Task statement:
Where the records below show the word "Could" in a line, please copy that line.

-.-.-

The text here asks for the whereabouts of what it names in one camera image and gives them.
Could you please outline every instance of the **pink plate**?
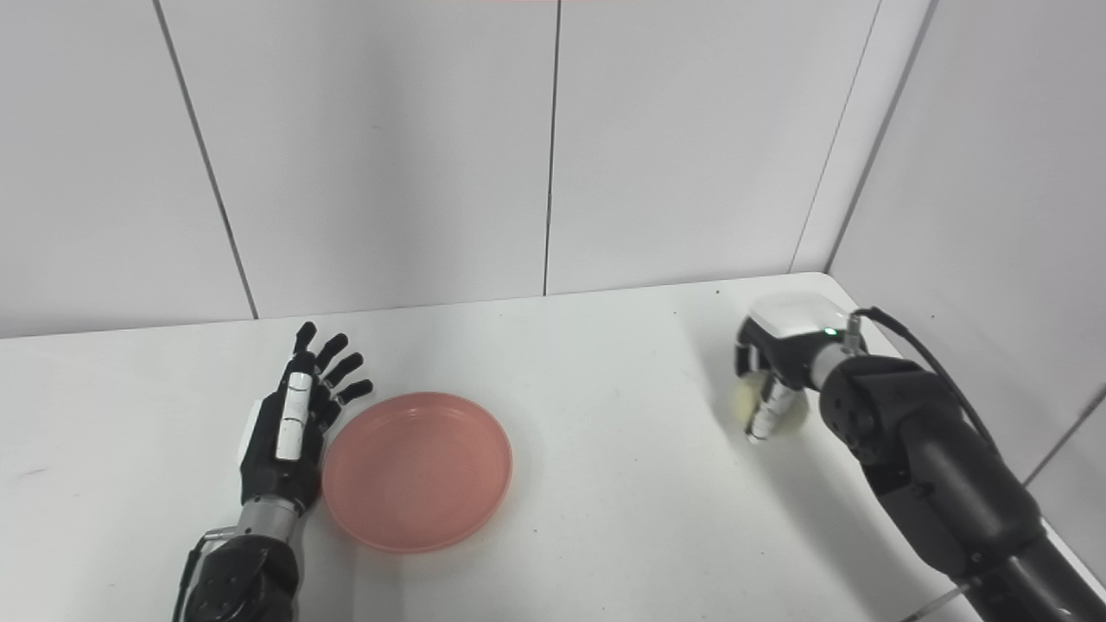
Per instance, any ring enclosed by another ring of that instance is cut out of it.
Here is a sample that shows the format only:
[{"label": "pink plate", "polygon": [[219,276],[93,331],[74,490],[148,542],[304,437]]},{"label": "pink plate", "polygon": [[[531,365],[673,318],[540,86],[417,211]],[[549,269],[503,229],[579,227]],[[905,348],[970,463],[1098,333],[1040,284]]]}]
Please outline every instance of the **pink plate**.
[{"label": "pink plate", "polygon": [[446,393],[380,402],[338,434],[323,468],[337,523],[394,553],[457,543],[488,522],[511,480],[511,445],[487,411]]}]

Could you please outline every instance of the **white table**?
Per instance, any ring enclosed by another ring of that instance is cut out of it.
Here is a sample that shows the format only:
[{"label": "white table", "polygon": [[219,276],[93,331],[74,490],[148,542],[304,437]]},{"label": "white table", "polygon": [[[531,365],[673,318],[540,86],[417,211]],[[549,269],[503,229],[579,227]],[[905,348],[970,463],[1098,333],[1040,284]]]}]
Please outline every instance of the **white table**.
[{"label": "white table", "polygon": [[[515,471],[492,521],[436,553],[359,548],[316,506],[300,620],[895,622],[936,598],[949,582],[816,413],[759,447],[728,414],[749,303],[795,290],[852,307],[791,274],[312,318],[377,383],[343,422],[456,393],[503,424]],[[168,619],[188,548],[238,517],[244,419],[302,320],[0,341],[4,620]]]}]

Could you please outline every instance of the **white wall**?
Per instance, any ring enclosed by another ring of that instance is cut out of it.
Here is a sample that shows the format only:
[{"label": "white wall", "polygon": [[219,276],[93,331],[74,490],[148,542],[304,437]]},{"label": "white wall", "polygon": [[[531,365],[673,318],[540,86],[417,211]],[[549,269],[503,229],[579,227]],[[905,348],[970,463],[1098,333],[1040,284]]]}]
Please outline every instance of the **white wall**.
[{"label": "white wall", "polygon": [[[831,270],[932,348],[1020,476],[1106,382],[1103,23],[1092,0],[941,2]],[[1031,486],[1100,576],[1104,429]]]},{"label": "white wall", "polygon": [[[261,317],[821,265],[926,3],[564,2],[553,141],[557,2],[161,1]],[[0,22],[0,335],[249,317],[153,6]]]},{"label": "white wall", "polygon": [[549,291],[786,272],[877,6],[565,2]]},{"label": "white wall", "polygon": [[555,3],[164,6],[261,317],[541,294]]},{"label": "white wall", "polygon": [[149,2],[0,3],[0,336],[250,317]]}]

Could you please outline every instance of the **black cable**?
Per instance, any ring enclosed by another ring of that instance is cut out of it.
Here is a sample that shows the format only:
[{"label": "black cable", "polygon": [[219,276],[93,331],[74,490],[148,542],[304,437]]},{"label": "black cable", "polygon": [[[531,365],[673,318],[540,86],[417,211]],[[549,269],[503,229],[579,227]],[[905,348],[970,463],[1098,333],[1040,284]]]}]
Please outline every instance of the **black cable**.
[{"label": "black cable", "polygon": [[201,537],[192,550],[188,551],[188,559],[185,560],[185,570],[180,573],[180,588],[177,591],[177,604],[173,605],[171,622],[180,622],[180,613],[185,609],[185,597],[188,595],[188,587],[192,584],[192,573],[196,572],[196,564],[204,552],[204,545],[207,538]]},{"label": "black cable", "polygon": [[971,422],[972,426],[975,428],[975,432],[979,434],[980,438],[983,439],[983,443],[987,444],[988,448],[991,449],[991,452],[994,453],[995,456],[1001,457],[1001,454],[999,454],[999,446],[995,445],[994,438],[991,436],[991,432],[987,429],[987,425],[983,424],[983,419],[980,418],[979,413],[975,412],[975,408],[971,405],[971,402],[969,402],[968,397],[963,394],[962,391],[960,391],[960,387],[957,386],[957,383],[952,380],[952,376],[949,375],[949,372],[945,370],[945,366],[942,366],[941,363],[937,360],[937,357],[933,356],[933,353],[930,352],[929,349],[926,348],[925,344],[922,344],[921,341],[919,341],[918,338],[910,332],[910,329],[906,328],[906,324],[899,322],[898,320],[893,318],[889,313],[887,313],[886,311],[884,311],[878,307],[870,307],[868,309],[857,309],[853,313],[856,315],[860,315],[863,318],[868,318],[873,322],[886,326],[887,330],[899,335],[900,338],[906,340],[906,342],[909,343],[911,348],[917,350],[918,354],[920,354],[921,357],[926,361],[926,363],[933,370],[933,373],[940,376],[940,379],[943,380],[945,383],[949,385],[949,388],[952,391],[952,394],[956,395],[957,401],[960,403],[960,407],[963,408],[964,415],[968,416],[968,421]]}]

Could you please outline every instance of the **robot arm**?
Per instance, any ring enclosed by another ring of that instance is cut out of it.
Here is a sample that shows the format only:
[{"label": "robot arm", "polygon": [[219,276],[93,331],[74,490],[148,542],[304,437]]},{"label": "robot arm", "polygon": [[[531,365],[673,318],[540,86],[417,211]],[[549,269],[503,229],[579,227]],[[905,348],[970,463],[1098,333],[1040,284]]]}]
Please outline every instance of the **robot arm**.
[{"label": "robot arm", "polygon": [[[240,465],[242,512],[238,525],[209,531],[189,553],[173,622],[291,622],[300,584],[289,540],[296,521],[319,498],[323,437],[346,402],[373,391],[368,380],[335,385],[359,367],[354,353],[323,375],[348,344],[337,334],[315,355],[307,350],[315,325],[296,333],[292,357],[276,387],[261,403]],[[200,567],[196,587],[184,597],[208,542],[225,541]]]},{"label": "robot arm", "polygon": [[790,395],[820,392],[824,423],[887,515],[922,561],[966,587],[983,620],[1106,620],[1106,605],[1048,540],[1036,501],[964,419],[959,390],[910,361],[867,355],[859,322],[821,297],[753,307],[737,371],[770,379],[747,437],[766,439]]}]

-.-.-

Completed task:
Could you please outline every instance of the **pink plate**?
Could you please outline every instance of the **white table**?
Could you please outline every instance of the **white wall**?
Could you please outline every instance of the **black cable**?
Could you please outline every instance of the **robot arm**?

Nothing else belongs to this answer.